About this exercise: Please print, exactly as written, the line containing "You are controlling" and each line after it through the end of the material; pictures stay out.

Input records:
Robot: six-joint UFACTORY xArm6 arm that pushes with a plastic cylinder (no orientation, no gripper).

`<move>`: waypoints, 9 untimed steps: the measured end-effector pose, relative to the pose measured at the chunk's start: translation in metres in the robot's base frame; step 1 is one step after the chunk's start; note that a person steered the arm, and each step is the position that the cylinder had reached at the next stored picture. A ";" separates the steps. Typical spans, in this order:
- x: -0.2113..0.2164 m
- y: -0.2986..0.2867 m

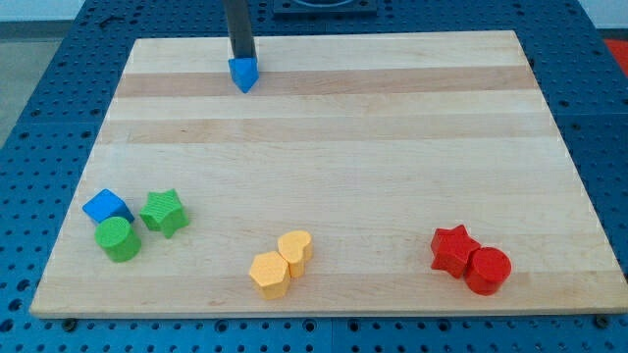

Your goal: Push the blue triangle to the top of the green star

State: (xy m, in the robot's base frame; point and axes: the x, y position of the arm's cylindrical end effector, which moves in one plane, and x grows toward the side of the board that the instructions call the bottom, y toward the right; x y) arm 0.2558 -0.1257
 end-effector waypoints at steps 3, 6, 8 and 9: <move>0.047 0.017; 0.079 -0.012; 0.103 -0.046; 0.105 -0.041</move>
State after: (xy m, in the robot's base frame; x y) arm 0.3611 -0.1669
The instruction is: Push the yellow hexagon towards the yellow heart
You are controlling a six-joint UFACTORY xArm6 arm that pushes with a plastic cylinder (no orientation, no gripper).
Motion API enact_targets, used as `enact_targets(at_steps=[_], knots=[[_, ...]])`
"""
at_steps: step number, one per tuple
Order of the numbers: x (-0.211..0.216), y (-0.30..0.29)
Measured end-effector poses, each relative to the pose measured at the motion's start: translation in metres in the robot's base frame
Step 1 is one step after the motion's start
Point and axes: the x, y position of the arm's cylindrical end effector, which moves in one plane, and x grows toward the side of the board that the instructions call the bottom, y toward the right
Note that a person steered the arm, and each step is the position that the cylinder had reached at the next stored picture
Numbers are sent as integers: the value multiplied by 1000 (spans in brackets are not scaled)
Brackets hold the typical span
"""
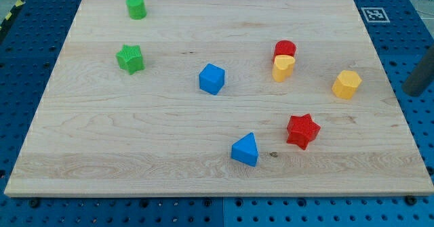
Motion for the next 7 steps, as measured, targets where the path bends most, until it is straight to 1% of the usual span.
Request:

Solution:
You are controlling a six-joint UFACTORY xArm6 arm that pushes with a plastic cylinder (no orientation, no gripper).
Motion API enact_targets, used as `enact_targets(at_steps=[_], knots=[[_, ...]])`
"""
at_steps: step number, one per tuple
Order of the numbers: x (-0.211..0.216), y (-0.30..0.29)
Measured end-effector poses, each relative to the pose measured at the motion's start: translation in metres in the robot's base frame
Step 1 is one step after the motion's start
Point and axes: the x, y position of the arm's cylindrical end effector, which moves in one plane, and x grows toward the side of the board that the instructions call the bottom, y toward the right
Note that a person steered the arm, and each step is the position that the cylinder had reached at the next stored picture
Numbers are sent as integers: the value multiplied by 1000 (spans in brackets are not scaled)
Brackets hold the typical span
"""
Motion for the next 7 steps, as measured, targets where the path bends most, until it is straight to 1% of the usual span.
Request:

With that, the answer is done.